2. Wright’s generic description of conversion is insufficiently nuanced to address the specific question of how we become right with God. He seems to conflate sanctification with justification (understood in the traditional sense).
“This is the point at which it is idle to complain that I, or others who take a similar position, are encouraging people to ‘trust in anyone or anything other than the crucified and resurrected Savior.’ Is it wrong, or heretical, to declare that as well as and also because of our absolute faith in the crucified and resurrected Savior, we also trust in the life-giving Spirit who enables us to say ‘Abba! Father!’ (Romans 8:12-16) and ‘Jesus is Lord’ (1 Corinthians 12:3)? Of course not. For Paul, faith in Jesus Christ includes a trust in the Spirit, not least, a sure trust that ‘he who began a good work in you will bring it to completion at the day of the Messiah’ (Philippians 1:6).” [Justification, 107].
“Paul invites his hearers to trust both in Jesus Christ and in the Father whose love triumphed in the death of his Son—and in the Holy Spirit who makes that victory operative in our moral lives and who enables us to love God in return (Romans 5:5; 8:28). The trouble with some would-be Reformation theology is that it is not only insufficiently biblical. It is also insufficiently Trinitarian” (Justification, 239).
Wright correctly notes that we must believe in the Spirit as well as Jesus, but this is precisely the point that Protestants want to make clear. Belief in Jesus is the door to justification, while the Spirit’s empowerment for good works belongs to sanctification. Protestants take pains to distinguish justification from sanctification, so it isn’t enough to say that we believe in the Son and Spirit and leave it at that. More precision and nuance is required for the Protestant view.
3. Wright may include baptism as a vital part of our conversion. My Baptist tradition ironically places too little emphasis on baptism (it’s merely an optional step of obedience), but I wonder if Wright’s view is too strong. He says that those who have been baptized have been “set free from the guilt, penalty, and power” of this evil age. I would like to hear more precisely what baptism does and doesn’t do for our salvation.
“The context and argument…is all about God’s strange but single plan for the family of Abraham, now accomplished in the apocalyptic events of the faithful Messiah’s death and resurrection, generating a single family who are characterized by faith, and who through baptism have left behind their old solidarities to discover their inheritance as Abraham’s children, God’s children” (Justification, 132).

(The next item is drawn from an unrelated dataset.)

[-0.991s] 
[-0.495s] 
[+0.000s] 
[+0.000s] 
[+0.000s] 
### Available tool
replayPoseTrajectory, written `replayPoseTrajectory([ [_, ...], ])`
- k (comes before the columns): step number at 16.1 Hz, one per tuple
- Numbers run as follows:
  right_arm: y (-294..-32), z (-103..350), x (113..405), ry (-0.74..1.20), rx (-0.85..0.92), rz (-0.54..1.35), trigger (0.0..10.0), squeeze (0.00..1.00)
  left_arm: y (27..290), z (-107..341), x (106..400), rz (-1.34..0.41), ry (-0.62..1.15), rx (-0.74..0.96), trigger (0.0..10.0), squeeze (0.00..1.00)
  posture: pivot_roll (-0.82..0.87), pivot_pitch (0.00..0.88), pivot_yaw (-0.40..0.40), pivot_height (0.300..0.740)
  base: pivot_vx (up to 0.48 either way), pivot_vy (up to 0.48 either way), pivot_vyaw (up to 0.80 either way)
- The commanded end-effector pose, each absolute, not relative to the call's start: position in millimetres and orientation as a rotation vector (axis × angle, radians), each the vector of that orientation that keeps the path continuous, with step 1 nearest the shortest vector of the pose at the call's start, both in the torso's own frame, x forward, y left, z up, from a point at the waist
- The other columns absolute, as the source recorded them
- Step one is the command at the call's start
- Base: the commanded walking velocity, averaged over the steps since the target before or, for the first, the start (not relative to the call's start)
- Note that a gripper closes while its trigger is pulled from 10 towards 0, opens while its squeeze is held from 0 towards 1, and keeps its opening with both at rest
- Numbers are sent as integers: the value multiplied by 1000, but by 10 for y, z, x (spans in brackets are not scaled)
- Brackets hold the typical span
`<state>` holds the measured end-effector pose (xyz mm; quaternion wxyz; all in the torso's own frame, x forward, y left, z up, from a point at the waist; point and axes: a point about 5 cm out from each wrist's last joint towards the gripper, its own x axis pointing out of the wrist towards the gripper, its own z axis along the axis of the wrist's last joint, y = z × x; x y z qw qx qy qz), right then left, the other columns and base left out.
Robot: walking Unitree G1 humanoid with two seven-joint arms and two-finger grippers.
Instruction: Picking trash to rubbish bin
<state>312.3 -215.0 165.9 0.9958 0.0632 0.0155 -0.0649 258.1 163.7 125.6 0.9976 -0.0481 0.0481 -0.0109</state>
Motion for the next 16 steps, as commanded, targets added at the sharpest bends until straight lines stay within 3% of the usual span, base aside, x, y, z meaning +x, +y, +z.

“Paul is assuming that those who have believed in the Messiah and have been baptized into him have thereby been set free from the guilt, penalty, and power of ‘the present evil age’ and their own membership and behavior within it” (Justification, 134).
My Conclusion: Wright’s view needs further development to safeguard the Protestant understanding of how we are right with God. Specifically, I would like to hear a precise term that arises from biblical texts which teach that our acceptance with God comes by faith alone. As it stands, I believe that Wright’s view is broad enough to include both Roman Catholics and Protestants, which by definition means it is insufficiently Protestant.